(INPUT DATA Opens)
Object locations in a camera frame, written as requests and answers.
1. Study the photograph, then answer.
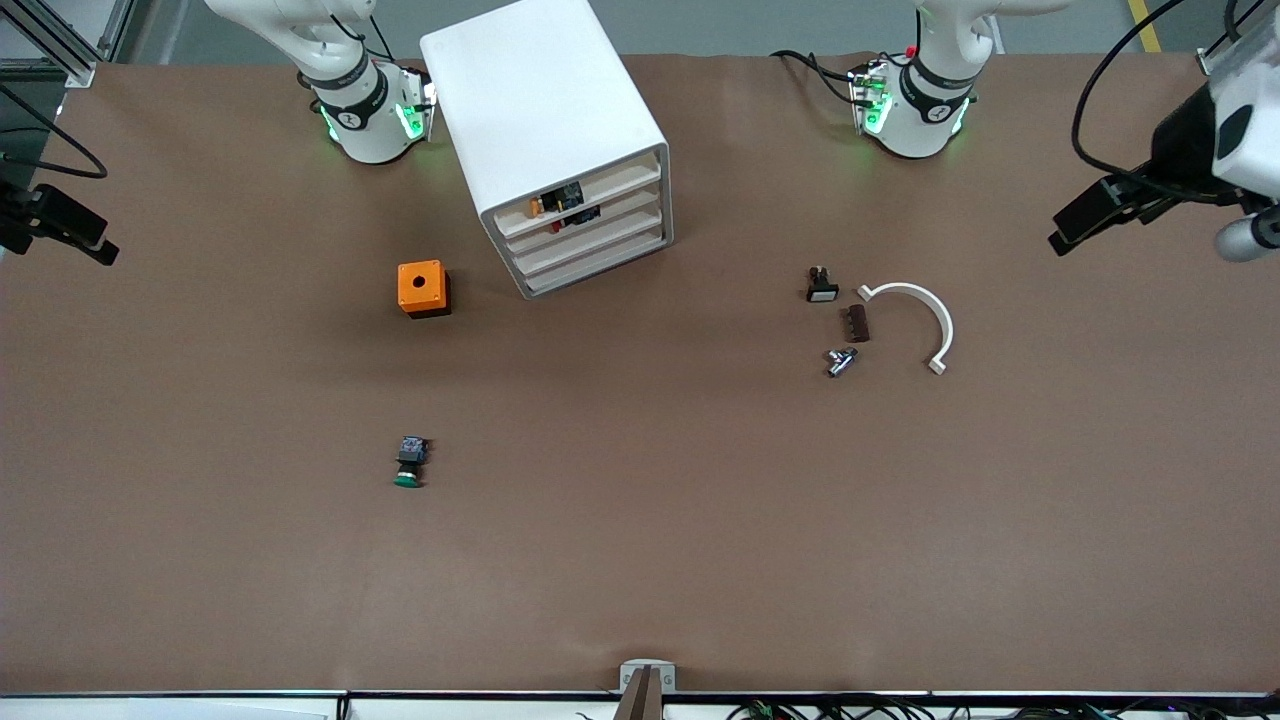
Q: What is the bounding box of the white plastic drawer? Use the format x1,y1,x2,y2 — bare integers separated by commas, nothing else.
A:
494,171,667,257
483,148,665,237
516,217,672,300
505,194,669,278

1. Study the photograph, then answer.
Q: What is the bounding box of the green push button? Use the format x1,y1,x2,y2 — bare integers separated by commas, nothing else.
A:
392,435,431,490

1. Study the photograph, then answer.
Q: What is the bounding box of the white drawer cabinet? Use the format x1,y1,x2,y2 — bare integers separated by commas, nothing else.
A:
419,0,674,300

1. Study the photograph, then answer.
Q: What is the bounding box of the yellow push button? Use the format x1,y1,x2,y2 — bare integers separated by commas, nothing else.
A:
528,183,586,219

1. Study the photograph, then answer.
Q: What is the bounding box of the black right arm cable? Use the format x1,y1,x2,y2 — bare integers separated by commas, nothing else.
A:
0,85,109,181

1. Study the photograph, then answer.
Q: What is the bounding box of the aluminium frame profile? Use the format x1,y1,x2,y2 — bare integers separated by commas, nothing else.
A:
0,0,136,89
1195,0,1280,77

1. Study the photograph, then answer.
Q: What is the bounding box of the white curved plastic bracket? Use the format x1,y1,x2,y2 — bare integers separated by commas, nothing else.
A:
856,282,955,377

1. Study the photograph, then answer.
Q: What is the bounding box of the black base cable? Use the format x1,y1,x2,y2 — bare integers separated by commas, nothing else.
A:
770,50,863,104

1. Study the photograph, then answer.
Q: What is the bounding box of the orange button enclosure box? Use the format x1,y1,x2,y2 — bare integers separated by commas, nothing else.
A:
397,260,453,320

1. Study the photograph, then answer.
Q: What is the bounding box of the black cable bundle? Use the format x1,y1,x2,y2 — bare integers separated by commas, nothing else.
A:
730,698,1280,720
(INPUT DATA Closes)
YOUR OBJECTIVE
Check each line of the data for "black". Copy the lines where it turns up.

ANSWER SPACE
Q: What is the bounding box of the black right arm cable? Use the format x1,y1,x2,y2 — bare integers separated by commas, nothing else.
Q: What is the bounding box of the black base cable? Use the format x1,y1,x2,y2 — bare integers separated by commas, nothing else.
Q: What is the bounding box of the black cable bundle? Use the format x1,y1,x2,y2 — bare integers separated by commas, nothing else.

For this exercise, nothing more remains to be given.